Already, No. 1 set-top supplier Arris has agreed to buy No. 2 vendor Pace for $2.1 billion. In order of market position, Arris and Pace are followed by Cisco, Technicolor, Humax, Samsung and Echostar. All of these companies refused FierceCable's invitation to speak for this story.
"Pure-play set-top vendors could also look to broaden their product lines to achieve growth, by acquiring broadband modem and gateway vendors and/or video software companies that supply TV Everywhere solutions and advanced user experiences," Simmons added. "It's also not impossible that we could see companies that don't currently offer STBs but do offer cloud TV solutions, such as Alcatel-Lucent, Nokia or Ericsson, buy into the space to help them compete with the likes of Arris and Cisco, which can offer both."

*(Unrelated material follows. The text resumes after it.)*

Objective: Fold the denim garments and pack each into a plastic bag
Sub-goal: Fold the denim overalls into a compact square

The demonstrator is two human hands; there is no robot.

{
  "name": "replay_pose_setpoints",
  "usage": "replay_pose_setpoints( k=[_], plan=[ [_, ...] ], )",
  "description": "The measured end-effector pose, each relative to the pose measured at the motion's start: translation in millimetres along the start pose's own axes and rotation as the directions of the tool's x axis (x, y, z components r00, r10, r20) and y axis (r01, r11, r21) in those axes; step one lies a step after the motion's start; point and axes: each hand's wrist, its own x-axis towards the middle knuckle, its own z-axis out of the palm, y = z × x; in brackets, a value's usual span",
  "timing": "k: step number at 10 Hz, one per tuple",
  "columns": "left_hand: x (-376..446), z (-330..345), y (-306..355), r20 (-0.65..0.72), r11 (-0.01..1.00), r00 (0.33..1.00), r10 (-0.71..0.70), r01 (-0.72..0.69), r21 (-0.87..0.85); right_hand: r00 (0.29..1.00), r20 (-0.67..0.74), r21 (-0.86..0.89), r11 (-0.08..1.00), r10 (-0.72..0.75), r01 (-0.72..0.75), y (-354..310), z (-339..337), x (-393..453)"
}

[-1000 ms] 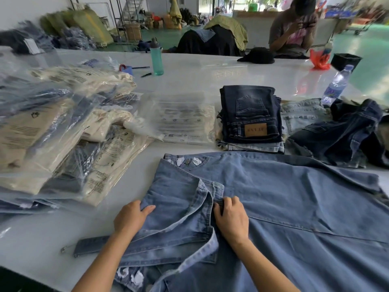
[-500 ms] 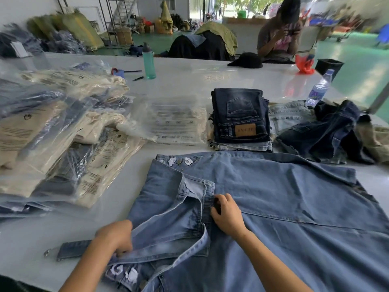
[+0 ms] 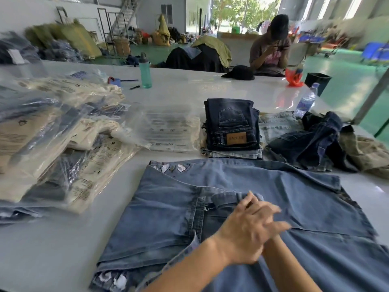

For the moribund set-top market, other gravitational forces are having a negative impact. Digital pay-TV growth had been the primary growth driver across North America and Europe, but those pay-TV markets are largely saturated now, and even declining. Other growth drivers, such as HD DVRs, are also largely at the saturation point.
"Most pay-TV operators in these markets have completed these transitions and so demand for STBs in these regions will fall to 2019," Simmons said. "STB growth in North America and Western Europe is dependent a new technology arriving that can drive service providers to deploy new type of boxes."
Ultra HD is one of those technologies that could spur revenue growth, Simmons said, noting that Comcast, DirecTV (NASDAQ: DTV) and Dish Network (NASDAQ: DISH) are expected to announce new DVR set-tops specially designed to decode Ultra HD later this year. "If operators in mature pay-TV markets were to be more aggressive with their Ultra HD rollouts, we may even see the STB market return to growth," he noted.
Comcast plans to launch an Ultra HD set-top box.
Meanwhile, TiVo's Denney said cloud-based delivery and the associated virtualization of set-top functions is harder for satellite operators to pull off. But as satellite pay-TV services proliferate across emerging markets like Africa, the Middle East and South America, new vendor opportunities for growth will be created.
For example, Simmons said that Arris will benefit from its acquisition of Pace in South America, where the latter is well-positioned. He added that other vendors that are strong in satellite set-tops and emerging markets, such as Altech Multimedia, Humax, Sagemcom and Technicolor, could also be acquisition targets.
"The set-top isn't going to go away," Denney said. "There's going to be a need for a receiver at the end point for a very long time."